Hi @jimario,
Sorry that you ran into issues here!
The CSV import speed is not strictly a network issue. Because we’re a custom post type, each record in the CSV must have the following done:
– Create a BD listing (custom post type, essentially creating a record in WP)
– Confirm the category exists and associate it if it does. Create it if it does not
– Process any images you have associated with it and upload them through the media API
The WP API is quite frankly, not so fast with these operations. It would be faster if we could just jam data into custom tables but because WP does processing on things, their API calls are a bit more pokey than we’d like. But we’re stuck with them, unfortunately.
Other factors that can slow you down:
– Shared hosting
– Slow database query connection
– Lack of CPU resources
Does that make more sense?
Thank you for responding to my question.
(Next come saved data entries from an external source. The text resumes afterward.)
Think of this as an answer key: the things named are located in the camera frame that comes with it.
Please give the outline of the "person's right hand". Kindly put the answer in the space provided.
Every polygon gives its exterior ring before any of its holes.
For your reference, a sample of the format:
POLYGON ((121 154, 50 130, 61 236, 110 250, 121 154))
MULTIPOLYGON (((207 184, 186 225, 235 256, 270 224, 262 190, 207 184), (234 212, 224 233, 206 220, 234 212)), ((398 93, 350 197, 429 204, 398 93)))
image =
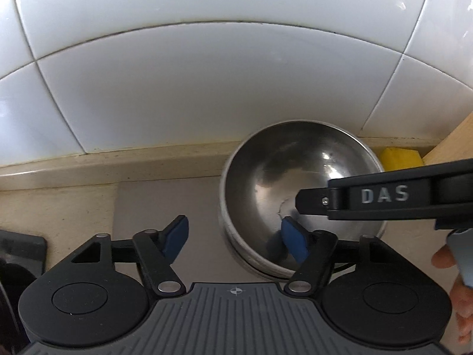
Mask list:
MULTIPOLYGON (((456 265, 456 260, 449 247, 445 244, 432 256, 434 267, 444 269, 456 265)), ((451 303, 455 311, 459 331, 458 342, 466 344, 472 341, 472 289, 464 285, 460 274, 455 279, 450 291, 451 303)))

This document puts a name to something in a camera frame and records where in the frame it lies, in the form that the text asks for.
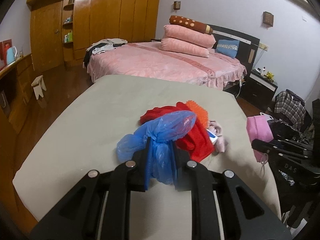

Yes, what you say does make sense. However, I did get an error and by the time I got to 12%. The error message said:
A fatal error occurred during the import. If connection wasn’t lost during the import, please make sure that you have enough free disk space and memory available to PHP. Check your error logs for details.
It looks like I was able to get 2,028 records imported out of 21,523. This was one of my smallest csv files. The average size of my csv files is 60-90mb. Typically, how fast does the import process take even if database query connection is quick & cpu resources are adequate?
Hi @jimario,
If your CSV files are 60-90MB, part of the issue is simply the upload aspect of it–that’s a lot of data to pull up and process in one chunk with PHP threads.
Try breaking up the import into smaller files–maybe no more than 10MB per file. That may help make this go more smoothly.
There’s no blanket answer on CPU there–there are other constraints that typically factor in that are more important (RAM being first, and by RAM I mean the RAM allocated to a PHP thread for processing. It’s not the same as the RAM you have for your web server instance…this is a setting in php.ini and usually controlled by the host). The database query timeout is another and that is the one that usually gets a lot of people, the error you’re seeing could be from that.